Knowledge Gaps and Future Directions

The trans-omics approach, also known as multi-omics, poly-omics, and pan-omics, embraces integration of multidimensional omics data to provide a comprehensive assessment of a cancer in question [61]. This is an interesting approach to adopt because the etiology of a disease such as cancer is complex owing to its multiple causative factors. Single-level omics approaches help in identifying specific cancer-related mutations, epigenetic changes, and molecular characterization of tumors to different subtypes on the basis of gene–protein expressions. However, multi-omics approaches offer several advantages as they can dissect cancer cells in multiple dimensions and probe deeper to bring into light the mechanisms (molecular and biochemical) that underlie different phenotypes of a particular cancer. Additionally, these strategies can not only examine the response to suspected causative agent (carcinogen) exposure but also to chemo- and/or immunotherapies. Another beneficial outcome of these trans-omics approaches is the discovery of new diagnostic/prognostic markers for various types of cancer [62].

One shortcoming in assessing cancer disparities in Latinos is viewing health outcomes as a whole instead of taking subgroup heterogeneity into consideration [63]. Given the fact that Latinos comprise European, Native American (Amerindian), and African ancestries [23], assessing health disparities among Latinos is a daunting task.

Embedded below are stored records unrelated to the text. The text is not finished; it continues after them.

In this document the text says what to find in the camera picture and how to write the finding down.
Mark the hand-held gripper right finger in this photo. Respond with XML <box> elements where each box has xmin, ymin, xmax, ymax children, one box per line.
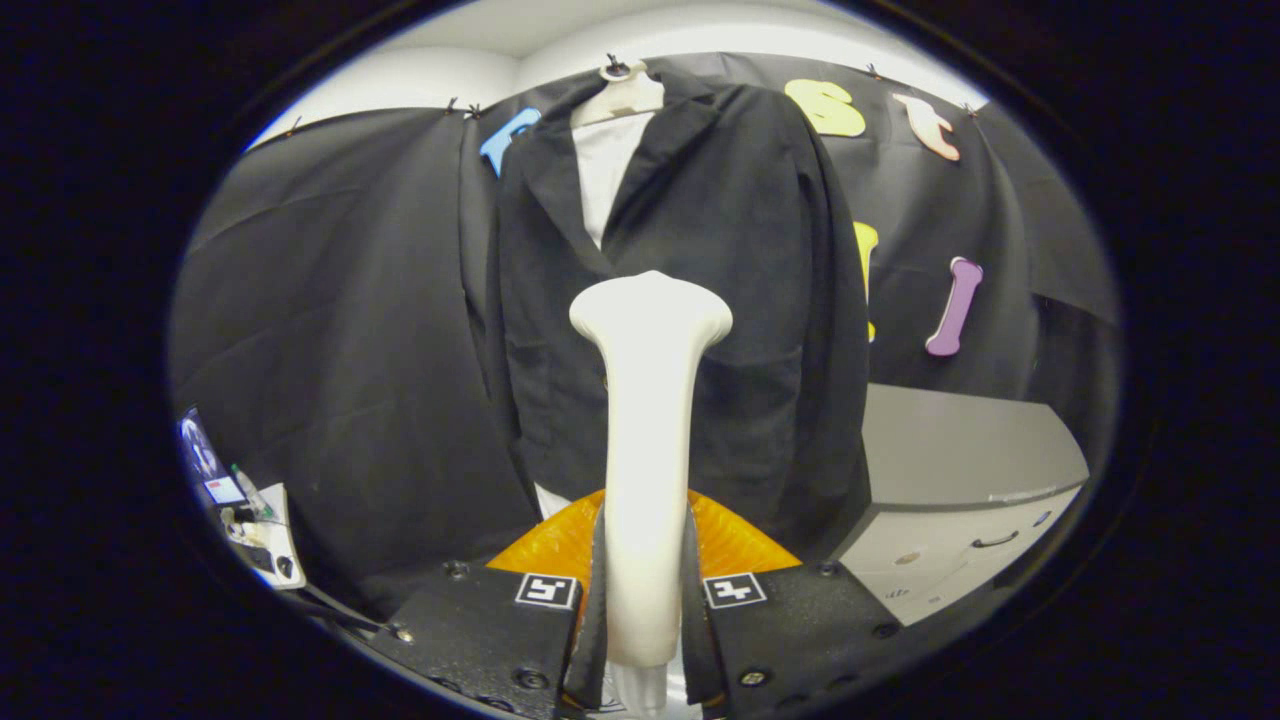
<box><xmin>685</xmin><ymin>488</ymin><xmax>906</xmax><ymax>716</ymax></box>

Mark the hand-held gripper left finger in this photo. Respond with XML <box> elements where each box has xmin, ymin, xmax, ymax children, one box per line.
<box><xmin>368</xmin><ymin>488</ymin><xmax>609</xmax><ymax>720</ymax></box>

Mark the white garment steamer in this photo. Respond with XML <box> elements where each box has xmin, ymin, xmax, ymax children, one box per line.
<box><xmin>568</xmin><ymin>270</ymin><xmax>734</xmax><ymax>716</ymax></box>

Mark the black suit jacket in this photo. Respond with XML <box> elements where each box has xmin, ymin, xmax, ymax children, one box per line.
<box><xmin>460</xmin><ymin>70</ymin><xmax>871</xmax><ymax>561</ymax></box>

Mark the white shirt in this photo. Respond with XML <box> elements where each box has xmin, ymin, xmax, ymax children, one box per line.
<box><xmin>533</xmin><ymin>110</ymin><xmax>658</xmax><ymax>521</ymax></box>

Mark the cream clothes hanger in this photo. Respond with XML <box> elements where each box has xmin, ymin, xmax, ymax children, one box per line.
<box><xmin>570</xmin><ymin>60</ymin><xmax>666</xmax><ymax>129</ymax></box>

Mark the grey cabinet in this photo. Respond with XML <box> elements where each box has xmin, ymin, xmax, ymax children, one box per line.
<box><xmin>830</xmin><ymin>383</ymin><xmax>1091</xmax><ymax>628</ymax></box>

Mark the white side desk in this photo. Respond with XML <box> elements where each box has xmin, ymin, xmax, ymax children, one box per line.
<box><xmin>225</xmin><ymin>483</ymin><xmax>306</xmax><ymax>591</ymax></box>

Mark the clear plastic bottle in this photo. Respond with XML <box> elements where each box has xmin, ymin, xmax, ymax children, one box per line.
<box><xmin>230</xmin><ymin>463</ymin><xmax>271</xmax><ymax>521</ymax></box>

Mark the black backdrop cloth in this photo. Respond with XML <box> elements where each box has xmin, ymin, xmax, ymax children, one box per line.
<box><xmin>170</xmin><ymin>50</ymin><xmax>1121</xmax><ymax>621</ymax></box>

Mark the computer monitor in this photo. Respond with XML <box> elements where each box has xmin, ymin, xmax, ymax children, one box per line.
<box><xmin>178</xmin><ymin>405</ymin><xmax>249</xmax><ymax>509</ymax></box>

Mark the black cable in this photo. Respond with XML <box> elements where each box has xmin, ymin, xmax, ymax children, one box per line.
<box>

In this context, employing the trans-omics approach is expected to yield robust information.

These advantages aside, the trans-omics approach has some challenges as well. Each omics cancer dataset by itself is complex for reasons such as the quality of output in analytical platform and heterogeneity of data [64]. Issues pertaining to processing these enormous data volumes could be resolved by the Big Data to Knowledge (BD2K) technologies mentioned in Paten et al. [65] and Juarez et al. [66].

Another research area worth considering from a trans-omics perspective is the microbiome. Microbiota of the gut has been implicated in cancer [67]. Microbes contribute to cancer both in direct and indirect ways. While some microbes such as the bacterium Helicobacter pylori contribute to gastric cancer and some viruses such as HPV and HIV contribute to cervical cancers, other microbes contribute to cancer through altered metabolism. However, the role of microbiome in cancer is not completely understood and may require additional investigations [68].